# Exercise brief
Report every line from the material that contains the word "camera".

*** Begin section ***

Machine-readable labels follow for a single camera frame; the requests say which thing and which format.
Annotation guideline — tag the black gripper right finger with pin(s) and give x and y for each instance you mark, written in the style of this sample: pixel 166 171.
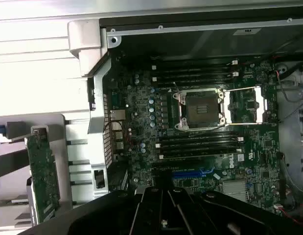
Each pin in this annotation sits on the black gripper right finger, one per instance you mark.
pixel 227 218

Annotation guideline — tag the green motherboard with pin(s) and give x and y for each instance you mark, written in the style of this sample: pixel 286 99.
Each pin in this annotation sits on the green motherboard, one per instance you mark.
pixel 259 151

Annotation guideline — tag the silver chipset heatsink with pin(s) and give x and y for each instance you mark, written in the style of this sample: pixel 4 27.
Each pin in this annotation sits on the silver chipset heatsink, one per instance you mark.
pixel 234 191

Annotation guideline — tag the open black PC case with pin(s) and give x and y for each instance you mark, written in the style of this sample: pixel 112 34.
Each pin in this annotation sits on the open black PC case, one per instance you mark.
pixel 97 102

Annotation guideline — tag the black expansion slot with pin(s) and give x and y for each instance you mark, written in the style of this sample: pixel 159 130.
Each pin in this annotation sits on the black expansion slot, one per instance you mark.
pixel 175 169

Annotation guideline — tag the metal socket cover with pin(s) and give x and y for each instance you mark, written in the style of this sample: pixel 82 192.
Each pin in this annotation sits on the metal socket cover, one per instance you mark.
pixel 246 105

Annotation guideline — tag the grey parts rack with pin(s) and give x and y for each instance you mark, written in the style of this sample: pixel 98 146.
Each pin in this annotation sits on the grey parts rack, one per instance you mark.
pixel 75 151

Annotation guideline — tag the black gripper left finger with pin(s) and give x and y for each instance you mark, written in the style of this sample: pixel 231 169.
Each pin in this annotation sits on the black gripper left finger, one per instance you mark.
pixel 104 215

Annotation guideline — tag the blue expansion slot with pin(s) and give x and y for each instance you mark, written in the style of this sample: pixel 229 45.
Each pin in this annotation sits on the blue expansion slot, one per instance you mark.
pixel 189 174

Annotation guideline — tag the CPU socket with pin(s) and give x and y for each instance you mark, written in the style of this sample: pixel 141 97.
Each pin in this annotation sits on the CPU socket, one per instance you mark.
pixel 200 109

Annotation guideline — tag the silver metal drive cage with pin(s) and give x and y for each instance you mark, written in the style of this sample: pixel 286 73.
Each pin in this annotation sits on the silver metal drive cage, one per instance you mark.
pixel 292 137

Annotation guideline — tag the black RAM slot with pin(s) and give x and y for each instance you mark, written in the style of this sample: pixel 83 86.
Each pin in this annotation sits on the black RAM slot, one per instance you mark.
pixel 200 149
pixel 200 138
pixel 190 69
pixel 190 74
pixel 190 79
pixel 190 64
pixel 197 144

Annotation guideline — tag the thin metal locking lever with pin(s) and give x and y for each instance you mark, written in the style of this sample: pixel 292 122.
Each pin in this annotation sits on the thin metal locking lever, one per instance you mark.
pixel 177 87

*** End section ***
*** Begin section ***

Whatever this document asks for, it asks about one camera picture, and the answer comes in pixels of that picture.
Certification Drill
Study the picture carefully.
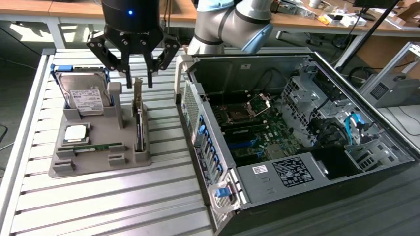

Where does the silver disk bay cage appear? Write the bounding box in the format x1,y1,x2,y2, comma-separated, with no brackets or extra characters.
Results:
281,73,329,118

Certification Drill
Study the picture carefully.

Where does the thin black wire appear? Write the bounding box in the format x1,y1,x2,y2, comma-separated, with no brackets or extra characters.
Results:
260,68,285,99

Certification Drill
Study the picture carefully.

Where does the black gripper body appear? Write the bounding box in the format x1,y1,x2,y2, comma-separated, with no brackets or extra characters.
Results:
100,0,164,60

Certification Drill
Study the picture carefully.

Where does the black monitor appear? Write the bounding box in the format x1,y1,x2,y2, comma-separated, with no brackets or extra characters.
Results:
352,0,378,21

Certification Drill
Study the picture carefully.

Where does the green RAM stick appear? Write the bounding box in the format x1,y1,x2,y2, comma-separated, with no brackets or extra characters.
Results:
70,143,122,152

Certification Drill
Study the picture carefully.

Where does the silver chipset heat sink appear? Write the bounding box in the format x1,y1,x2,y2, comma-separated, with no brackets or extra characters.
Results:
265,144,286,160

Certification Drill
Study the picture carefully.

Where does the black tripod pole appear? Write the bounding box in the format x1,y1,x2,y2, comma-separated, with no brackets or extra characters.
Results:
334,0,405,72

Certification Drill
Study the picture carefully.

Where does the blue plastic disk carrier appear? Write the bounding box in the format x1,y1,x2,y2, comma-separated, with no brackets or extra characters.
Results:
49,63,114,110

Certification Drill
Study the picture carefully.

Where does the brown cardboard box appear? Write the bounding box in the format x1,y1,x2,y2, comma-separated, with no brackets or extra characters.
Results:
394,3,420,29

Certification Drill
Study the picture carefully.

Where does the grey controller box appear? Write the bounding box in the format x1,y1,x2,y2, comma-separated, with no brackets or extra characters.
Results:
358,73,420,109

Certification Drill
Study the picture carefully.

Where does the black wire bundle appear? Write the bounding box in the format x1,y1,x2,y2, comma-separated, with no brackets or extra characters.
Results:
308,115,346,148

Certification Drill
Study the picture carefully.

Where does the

*** End section ***

# Result
Machine-readable labels follow for a single camera frame; the requests say which thing and which format.
Whatever this document asks for, it asks about one camera picture, and the answer comes in pixels of that picture.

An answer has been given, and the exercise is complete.